Solana knocked offline
Solana’s network of validators got stuck in an “infinite loop” last week, knocking the network offline for five hours. It was the network’s ninth outage, although they have become rarer in recent times with the previous outage in February 2023 lasting 18 hours. Weirdly, the bug had been identified on a testnet back in 2022 and a fix was created but never implemented.
Ethereum’s next big upgrade: March 13
Ethereum developers are targeting March 13 for the Dencun upgrade on the mainnet. Dencun introduces “proto-danksharding” and “data blobs” that are expected to dramatically reduce costs on L2 networks like zkSync, Optimism and Arbitrum. The decision was made after the upgrade was successfully added to the third and final Holesky testnet. Ethereum and its L2 ecosystem now have around 2 million daily users and a combined Total Value Locked around US$23.58 billion (A$36.1B).
Ethereum gas fees surge
Gas fees on Ethereum have surged, which is bad news for users, but also highlights how popular the ecosystem is. The network has taken an average of US$11.4 million (A$17.5M) in fees per day over the past week, which is around four times the fees of Bitcoin, five times the fees on Uniswap, and no other protocol has even hit US$1M per day). One reason gas fees hit a 7-month high was the ERC-404 craze. It’s an unofficial standard that combines fungible and non-fungible tokens into one and wastes a ton of gas. The first ERC-404 called Pandora, was launched on Feb 5 and gained 1,850% in a few days. A new version called DN-404 has been proposed to fix some of the issues.
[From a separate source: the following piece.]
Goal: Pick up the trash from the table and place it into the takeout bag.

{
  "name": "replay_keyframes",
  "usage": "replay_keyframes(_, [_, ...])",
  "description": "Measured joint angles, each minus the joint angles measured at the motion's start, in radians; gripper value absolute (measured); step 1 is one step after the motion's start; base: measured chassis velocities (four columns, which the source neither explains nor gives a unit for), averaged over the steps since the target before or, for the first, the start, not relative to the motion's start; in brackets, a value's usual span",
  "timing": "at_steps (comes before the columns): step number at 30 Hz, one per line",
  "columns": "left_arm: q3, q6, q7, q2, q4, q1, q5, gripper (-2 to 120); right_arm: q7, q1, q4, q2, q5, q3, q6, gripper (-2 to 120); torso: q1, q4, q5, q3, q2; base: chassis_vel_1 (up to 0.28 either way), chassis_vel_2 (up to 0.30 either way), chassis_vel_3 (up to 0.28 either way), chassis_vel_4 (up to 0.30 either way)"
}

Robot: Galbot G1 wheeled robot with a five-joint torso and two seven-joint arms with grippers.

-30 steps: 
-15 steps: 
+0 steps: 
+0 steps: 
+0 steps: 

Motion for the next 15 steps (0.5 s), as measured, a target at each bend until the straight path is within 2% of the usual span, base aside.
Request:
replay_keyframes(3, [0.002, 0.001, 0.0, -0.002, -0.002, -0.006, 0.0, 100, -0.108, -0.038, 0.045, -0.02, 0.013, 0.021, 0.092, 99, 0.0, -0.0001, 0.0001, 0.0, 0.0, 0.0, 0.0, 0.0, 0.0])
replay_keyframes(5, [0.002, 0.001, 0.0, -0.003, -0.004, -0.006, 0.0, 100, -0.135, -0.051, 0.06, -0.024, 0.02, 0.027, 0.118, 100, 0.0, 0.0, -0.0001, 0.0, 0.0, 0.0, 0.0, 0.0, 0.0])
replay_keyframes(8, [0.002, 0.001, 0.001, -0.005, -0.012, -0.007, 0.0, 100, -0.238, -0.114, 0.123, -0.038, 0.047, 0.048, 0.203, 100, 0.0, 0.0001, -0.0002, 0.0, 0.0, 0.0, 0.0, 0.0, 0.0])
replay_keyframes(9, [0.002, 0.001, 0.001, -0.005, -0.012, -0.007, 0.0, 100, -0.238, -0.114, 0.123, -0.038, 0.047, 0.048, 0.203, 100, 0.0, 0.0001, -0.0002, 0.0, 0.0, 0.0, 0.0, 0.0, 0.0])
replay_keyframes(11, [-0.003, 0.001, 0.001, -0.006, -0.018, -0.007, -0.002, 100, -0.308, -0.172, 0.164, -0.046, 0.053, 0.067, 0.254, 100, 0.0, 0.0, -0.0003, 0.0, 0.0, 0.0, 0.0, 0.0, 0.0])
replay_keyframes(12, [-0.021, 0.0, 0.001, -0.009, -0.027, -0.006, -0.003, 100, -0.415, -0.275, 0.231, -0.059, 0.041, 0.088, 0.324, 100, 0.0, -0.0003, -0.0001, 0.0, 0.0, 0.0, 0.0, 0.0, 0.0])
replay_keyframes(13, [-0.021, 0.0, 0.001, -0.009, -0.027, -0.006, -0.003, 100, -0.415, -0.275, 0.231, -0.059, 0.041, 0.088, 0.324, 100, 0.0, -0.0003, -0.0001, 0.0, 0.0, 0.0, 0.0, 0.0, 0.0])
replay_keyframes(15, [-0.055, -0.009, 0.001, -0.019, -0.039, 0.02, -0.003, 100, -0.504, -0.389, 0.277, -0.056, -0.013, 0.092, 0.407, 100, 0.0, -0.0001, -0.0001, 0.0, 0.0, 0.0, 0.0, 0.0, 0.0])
ASIC’s case against BlockEarner concludes
The Australian Securities and Investments Commission has won part of its case against BlockEarner, with a court finding its Earner fixed rate yield product required it to hold a financial services licence. However, the court said its DeFi Access product, which funnelled the funds into Aave and Compound for a variable return, did not require a licence.
SEC woes continue
FOX Business reporter Charles Gasparino reported the SEC is “bracing for major exodus among senior enforcement lawyers in its crypto assets and cyber unit.” Meanwhile, six US senators took the SEC to task in an open letter to boss Gary Gensler, for the regulator’s actions in the Debt Box case, where SEC lawyers allegedly misrepresented evidence and behaved in an “unethical and unprofessional manner.” Gensler has only just responded to a separate letter from Republican senators criticising the SEC over the SIM swap attack that got control of its X account. Gensler said, “The SEC takes its cybersecurity operations seriously”, but the culprit was yet to be found.
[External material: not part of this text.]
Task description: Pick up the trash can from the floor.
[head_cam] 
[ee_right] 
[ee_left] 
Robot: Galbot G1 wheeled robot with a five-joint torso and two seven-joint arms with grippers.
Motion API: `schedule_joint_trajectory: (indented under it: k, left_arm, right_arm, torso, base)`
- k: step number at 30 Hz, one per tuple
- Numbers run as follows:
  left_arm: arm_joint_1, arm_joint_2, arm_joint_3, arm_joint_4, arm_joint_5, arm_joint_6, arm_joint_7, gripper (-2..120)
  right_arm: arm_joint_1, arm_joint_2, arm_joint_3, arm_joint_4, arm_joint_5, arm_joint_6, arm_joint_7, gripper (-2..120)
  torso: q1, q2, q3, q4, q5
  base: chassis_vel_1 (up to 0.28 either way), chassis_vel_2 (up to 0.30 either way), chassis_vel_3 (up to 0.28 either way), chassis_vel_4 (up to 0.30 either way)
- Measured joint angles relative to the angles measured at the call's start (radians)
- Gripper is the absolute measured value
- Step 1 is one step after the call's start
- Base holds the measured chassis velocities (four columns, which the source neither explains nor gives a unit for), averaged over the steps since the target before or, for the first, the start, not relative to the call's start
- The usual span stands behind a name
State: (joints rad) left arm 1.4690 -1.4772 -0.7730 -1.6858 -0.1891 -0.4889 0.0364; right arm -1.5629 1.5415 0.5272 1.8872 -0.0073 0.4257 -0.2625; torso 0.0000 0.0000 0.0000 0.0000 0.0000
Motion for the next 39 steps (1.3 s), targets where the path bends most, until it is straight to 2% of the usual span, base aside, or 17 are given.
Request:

Glassnode warns indicators at High Risk
Analytics firm Glassnode issued a report this week looking at a range of on-chain indicators, like the market value to realised value chart for long term hodlers which it says has entered the “high risk” zone. While this is normally seen in the early stages of a bull run, five other indicators have hit “high risk” or “very high risk” and only two indicators are at “low risk.
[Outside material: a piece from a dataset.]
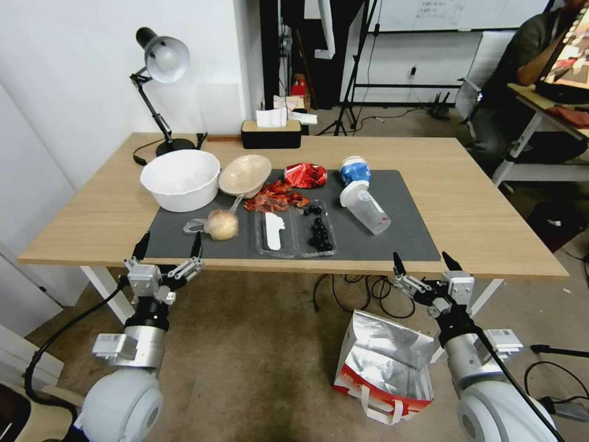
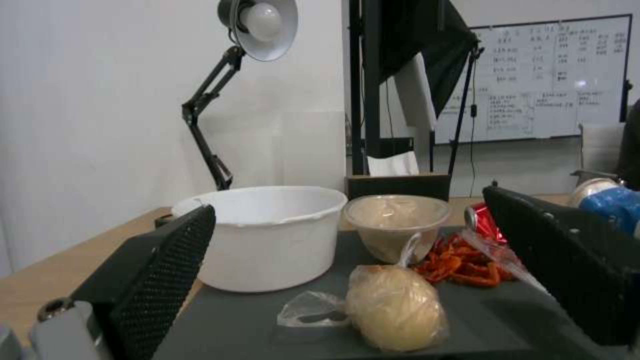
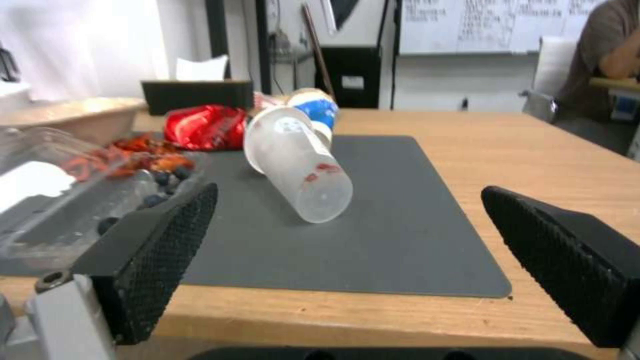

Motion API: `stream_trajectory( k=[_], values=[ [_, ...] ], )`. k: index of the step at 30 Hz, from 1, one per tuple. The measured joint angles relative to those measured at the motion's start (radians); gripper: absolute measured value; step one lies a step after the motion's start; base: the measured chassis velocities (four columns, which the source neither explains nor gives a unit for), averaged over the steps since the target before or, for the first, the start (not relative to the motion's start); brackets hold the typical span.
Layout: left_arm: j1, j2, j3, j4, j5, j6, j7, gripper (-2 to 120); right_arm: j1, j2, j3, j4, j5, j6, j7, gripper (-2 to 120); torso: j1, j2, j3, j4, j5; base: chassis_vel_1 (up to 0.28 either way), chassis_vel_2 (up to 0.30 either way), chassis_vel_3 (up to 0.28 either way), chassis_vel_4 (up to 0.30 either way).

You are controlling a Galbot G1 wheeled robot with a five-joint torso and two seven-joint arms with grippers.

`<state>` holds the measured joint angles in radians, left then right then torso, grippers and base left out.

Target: Pick up the food delivery bag from the floor and place it on the table.

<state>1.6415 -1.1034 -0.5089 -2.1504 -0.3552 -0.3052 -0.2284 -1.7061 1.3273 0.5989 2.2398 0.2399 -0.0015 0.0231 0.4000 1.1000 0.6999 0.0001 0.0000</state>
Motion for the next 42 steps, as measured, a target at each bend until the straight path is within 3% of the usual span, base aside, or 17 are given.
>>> stream_trajectory(
  k=[2, 5, 13, 27, 42],
  values=[
    [0.027, -0.005, 0.001, -0.005, 0.008, -0.017, 0.000, 100, -0.038, -0.009, -0.008, -0.020, 0.001, 0.087, -0.007, 100, 0.000, 0.000, 0.000, -0.0003, 0.0000, 0.000, 0.000, 0.000, 0.000],
    [0.047, -0.006, 0.018, 0.000, 0.018, -0.026, 0.000, 100, -0.051, -0.018, -0.018, -0.049, 0.004, 0.123, -0.011, 100, 0.000, 0.000, 0.000, -0.0002, 0.0002, 0.000, 0.000, 0.000, 0.000],
    [0.023, -0.002, 0.039, 0.075, 0.004, -0.045, 0.000, 100, 0.012, -0.036, -0.033, -0.108, 0.012, 0.100, -0.011, 100, 0.000, 0.000, 0.000, 0.0000, 0.0000, 0.000, 0.000, 0.000, 0.000],
    [0.072, -0.022, 0.006, 0.010, 0.018, -0.078, 0.014, 100, -0.019, -0.021, -0.029, -0.075, 0.008, 0.081, -0.013, 100, 0.000, 0.000, 0.000, 0.0000, 0.0001, 0.000, 0.000, 0.000, 0.000],
    [0.075, -0.029, 0.009, 0.008, 0.017, -0.080, 0.027, 100, -0.012, -0.006, -0.034, -0.087, 0.008, 0.081, -0.018, 100, 0.000, 0.000, 0.000, 0.0000, 0.0000, 0.000, 0.000, 0.000, 0.000]
  ],
)
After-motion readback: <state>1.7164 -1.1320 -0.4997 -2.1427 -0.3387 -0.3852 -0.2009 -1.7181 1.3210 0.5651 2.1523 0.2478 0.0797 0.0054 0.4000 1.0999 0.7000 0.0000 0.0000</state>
EVM chains of the world unite!
Polygon has unveiled a ‘Type 1’ prover that allows any EVM chain to operate as a ZK rollup. “It allows us to take any existing chain, whether it’s the Ethereum layer 1, an optimistic rollup or an alternative L1, we can upgrade that into zkEVM L2,” co-founder Brendan Farmer told Cointelegraph. He claimed tests had shown it could also prove mainnet Ethereum blocks for less than a third of a cent per transaction. Farmer told The Block the upcoming tech could also enable any EVM chain to become a validium (which stores data for rollups). The rollups and validiums could then connect via Polygon’s new AggLayer and become interoperable.